後述する対策用コンテンツについている模擬試験にも似ている問題が出ます。
#4. CKS試験までにやったこと
※ 準備期間 2020/12/2 から 2020/12/27 の約1か月
① 対策用コンテンツを用いて学習
② 参考書で不足知識を補完
③ 1個目の模擬試験を使ってチェック(得点70%)
④ 間違った問題を何回もやり直す
⑤ Kubernetes.ioとSysdig社のKubernetes Security Guide Best Practicesを読む
⑥ 試験前日に2個目の模擬試験を使って再度チェック(得点97%)
⑦ 充分な睡眠を取る ← 結構大事
対策用コンテンツ
まず、こちらの Udemy の対策用コンテンツです。
▶︎ Udemy : Kubernetes CKS 2021 Complete Course + Simulator
クーポンコード: CKS-KILLER-SHELL
← 無効になりました
クーポンコード: YES-YES-CKS
この対策用コンテンツには本番試験の雰囲気を味わうことができる模擬試験がついています。
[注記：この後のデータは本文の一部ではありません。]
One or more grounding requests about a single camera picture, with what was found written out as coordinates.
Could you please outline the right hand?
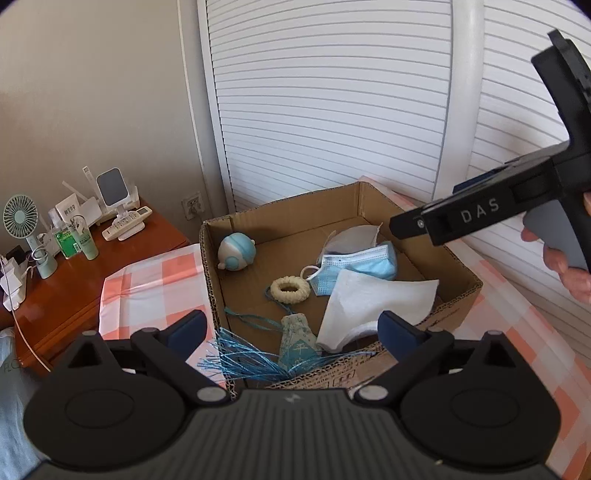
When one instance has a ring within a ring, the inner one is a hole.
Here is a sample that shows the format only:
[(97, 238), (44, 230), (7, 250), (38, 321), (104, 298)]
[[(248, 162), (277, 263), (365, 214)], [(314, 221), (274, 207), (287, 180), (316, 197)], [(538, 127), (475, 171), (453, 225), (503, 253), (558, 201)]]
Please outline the right hand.
[(591, 276), (588, 272), (570, 268), (566, 255), (556, 249), (544, 246), (543, 261), (547, 268), (557, 273), (563, 286), (577, 301), (589, 304), (591, 295)]

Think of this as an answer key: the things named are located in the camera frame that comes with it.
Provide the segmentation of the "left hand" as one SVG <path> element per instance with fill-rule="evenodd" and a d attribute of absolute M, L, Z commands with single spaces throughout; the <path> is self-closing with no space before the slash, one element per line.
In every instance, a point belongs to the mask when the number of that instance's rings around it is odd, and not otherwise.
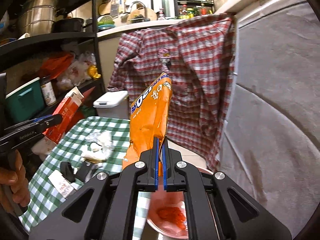
<path fill-rule="evenodd" d="M 12 190 L 12 201 L 26 207 L 30 202 L 28 180 L 25 177 L 25 167 L 18 150 L 15 150 L 15 169 L 7 170 L 1 167 L 1 185 L 10 186 Z"/>

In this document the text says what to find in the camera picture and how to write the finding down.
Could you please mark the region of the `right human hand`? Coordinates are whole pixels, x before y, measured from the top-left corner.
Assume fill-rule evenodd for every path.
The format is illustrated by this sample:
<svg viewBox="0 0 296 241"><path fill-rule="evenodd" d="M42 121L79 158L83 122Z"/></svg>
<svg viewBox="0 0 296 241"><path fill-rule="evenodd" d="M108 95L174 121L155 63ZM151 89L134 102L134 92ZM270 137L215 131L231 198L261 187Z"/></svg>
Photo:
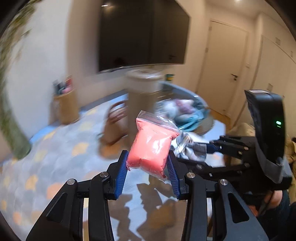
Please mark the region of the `right human hand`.
<svg viewBox="0 0 296 241"><path fill-rule="evenodd" d="M263 198L262 204L260 208L257 210L254 205L249 205L249 209L254 214L254 216L258 217L263 215L268 209L276 208L280 205L282 200L282 190L277 191L269 191Z"/></svg>

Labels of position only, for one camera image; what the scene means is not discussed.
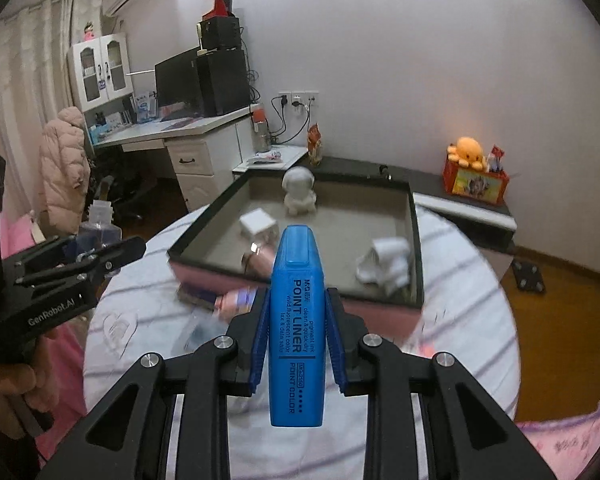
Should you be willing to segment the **person left hand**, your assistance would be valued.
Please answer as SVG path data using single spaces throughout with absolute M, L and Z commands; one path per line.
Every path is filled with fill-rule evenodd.
M 26 434 L 9 403 L 12 396 L 42 413 L 57 405 L 59 390 L 48 348 L 57 336 L 58 329 L 54 328 L 38 340 L 30 364 L 0 364 L 0 432 L 6 437 L 19 440 Z

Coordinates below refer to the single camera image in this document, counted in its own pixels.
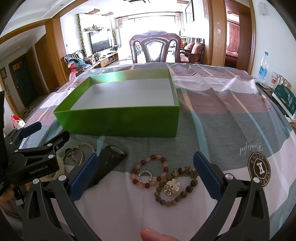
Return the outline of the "left hand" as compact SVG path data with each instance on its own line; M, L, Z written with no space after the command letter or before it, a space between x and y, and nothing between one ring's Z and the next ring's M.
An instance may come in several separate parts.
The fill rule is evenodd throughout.
M9 187L1 196L0 203L1 207L4 209L5 212L18 216L18 213L15 211L13 206L10 203L10 200L14 198L14 191L11 187Z

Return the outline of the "right hand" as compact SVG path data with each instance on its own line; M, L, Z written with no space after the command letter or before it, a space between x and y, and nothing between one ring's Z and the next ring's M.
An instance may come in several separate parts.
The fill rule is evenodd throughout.
M178 241L175 237L159 233L148 227L140 231L140 237L143 241Z

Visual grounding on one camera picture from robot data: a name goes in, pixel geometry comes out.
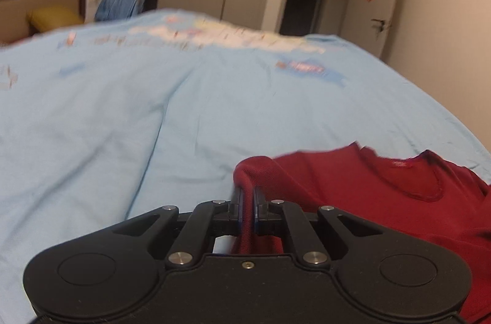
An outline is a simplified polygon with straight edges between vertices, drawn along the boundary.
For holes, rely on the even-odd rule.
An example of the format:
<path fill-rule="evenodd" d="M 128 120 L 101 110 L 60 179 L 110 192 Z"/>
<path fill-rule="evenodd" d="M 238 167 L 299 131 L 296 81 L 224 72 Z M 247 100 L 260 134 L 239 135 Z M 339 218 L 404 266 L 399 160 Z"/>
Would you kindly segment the blue garment on chair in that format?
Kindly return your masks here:
<path fill-rule="evenodd" d="M 101 0 L 94 21 L 119 21 L 140 15 L 145 0 Z"/>

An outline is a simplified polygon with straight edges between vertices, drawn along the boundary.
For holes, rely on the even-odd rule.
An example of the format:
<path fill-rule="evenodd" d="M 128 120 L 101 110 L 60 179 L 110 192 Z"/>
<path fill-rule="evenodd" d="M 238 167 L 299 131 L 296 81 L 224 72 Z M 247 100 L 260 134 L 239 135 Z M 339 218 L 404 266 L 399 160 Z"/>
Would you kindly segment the white bedroom door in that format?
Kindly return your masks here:
<path fill-rule="evenodd" d="M 339 35 L 380 58 L 388 38 L 388 31 L 376 36 L 372 18 L 392 21 L 397 0 L 348 0 Z"/>

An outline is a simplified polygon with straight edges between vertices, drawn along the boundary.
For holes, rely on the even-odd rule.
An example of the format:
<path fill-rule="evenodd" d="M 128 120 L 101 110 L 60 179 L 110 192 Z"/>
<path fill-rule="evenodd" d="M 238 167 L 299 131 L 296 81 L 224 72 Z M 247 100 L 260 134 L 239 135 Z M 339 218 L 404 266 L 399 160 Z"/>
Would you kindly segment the light blue cartoon bedsheet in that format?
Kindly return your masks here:
<path fill-rule="evenodd" d="M 158 10 L 1 49 L 1 320 L 27 323 L 40 251 L 164 204 L 230 197 L 255 155 L 358 142 L 490 178 L 441 104 L 336 36 L 282 37 Z"/>

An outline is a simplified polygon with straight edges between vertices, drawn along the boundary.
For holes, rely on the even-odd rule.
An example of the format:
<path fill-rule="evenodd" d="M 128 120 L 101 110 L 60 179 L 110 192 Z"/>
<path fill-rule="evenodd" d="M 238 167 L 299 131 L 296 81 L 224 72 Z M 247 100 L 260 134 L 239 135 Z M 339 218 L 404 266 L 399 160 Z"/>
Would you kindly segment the dark red long-sleeve shirt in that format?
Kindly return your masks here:
<path fill-rule="evenodd" d="M 314 213 L 331 205 L 450 249 L 471 268 L 473 285 L 462 315 L 490 321 L 490 185 L 472 170 L 426 150 L 406 160 L 384 158 L 353 143 L 327 152 L 256 156 L 236 166 L 244 192 L 239 254 L 279 253 L 280 240 L 253 233 L 253 192 Z"/>

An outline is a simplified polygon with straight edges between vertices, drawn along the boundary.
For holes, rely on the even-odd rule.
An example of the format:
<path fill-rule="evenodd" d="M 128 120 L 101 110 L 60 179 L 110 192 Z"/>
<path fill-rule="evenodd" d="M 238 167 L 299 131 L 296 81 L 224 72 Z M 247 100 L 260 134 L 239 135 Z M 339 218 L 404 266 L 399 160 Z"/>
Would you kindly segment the mustard yellow pillow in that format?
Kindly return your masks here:
<path fill-rule="evenodd" d="M 66 6 L 45 6 L 27 13 L 27 22 L 37 32 L 78 26 L 84 23 L 83 18 Z"/>

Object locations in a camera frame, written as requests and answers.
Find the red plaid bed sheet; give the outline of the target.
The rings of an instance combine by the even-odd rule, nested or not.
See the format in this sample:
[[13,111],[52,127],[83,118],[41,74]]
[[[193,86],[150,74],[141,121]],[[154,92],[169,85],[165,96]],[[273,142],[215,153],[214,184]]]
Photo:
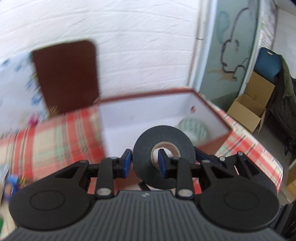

同じく2時間で本番試験の問題数は15~20問、こちらの模擬試験は25問です。
また、本番試験より難易度が高いので、かなりチャレンジになるでしょう。
模擬試験の採点システムの精度は割と高かったです。
対策用コンテンツはCKA知識復習を含め、広範囲のセキュリティ対策も紹介してくれました。
また、模擬試験をちゃんと活用できて個人的には大満足でした。
※ 短期決戦でCKSを取りたい方にはおすすめです。
▲ Udemy : Kubernetes CKS 2021 Complete Course + Simulator
クーポンコード: CKS-KILLER-SHELL
← 無効になりました
クーポンコード: YES-YES-CKS
▶︎ 上記対策用コンテンツの作者である Kim Wuestkamp のブログはこちらです。
Kim Wuestkamp 氏は毎週CKS資格試験向けにチャレンジ問題を投稿しています。
余力がある方はぜひ挑戦してみてください。
▼ 以下は2021/1/11まで Kim Wuestkamp の投稿です。
・ CKS Exam Series #1 Create Cluster & Security Best Practices
・ CKS Exam Series #2 Pods, Secrets and ServiceAccounts
・ CKS Exam Series #3 Immutable Pods
・ CKS Exam Series #4 Crash that Apiserver
・ CKS Exam Series #5 ImagePolicyWebhook
2021/1/8 追記:
Linux Foundationは2021年1月8日に以下の学習コンテンツをリリースしました。
▶︎ Kubernetes Security Essentials(LFS260)
去年のCyber Mondayセールの時、CKSの受験料と上記コンテンツのセットは安かったので、
購入しました。
リリースする前にCKSをクリアしましたが、使わないともったいないと思って受けました。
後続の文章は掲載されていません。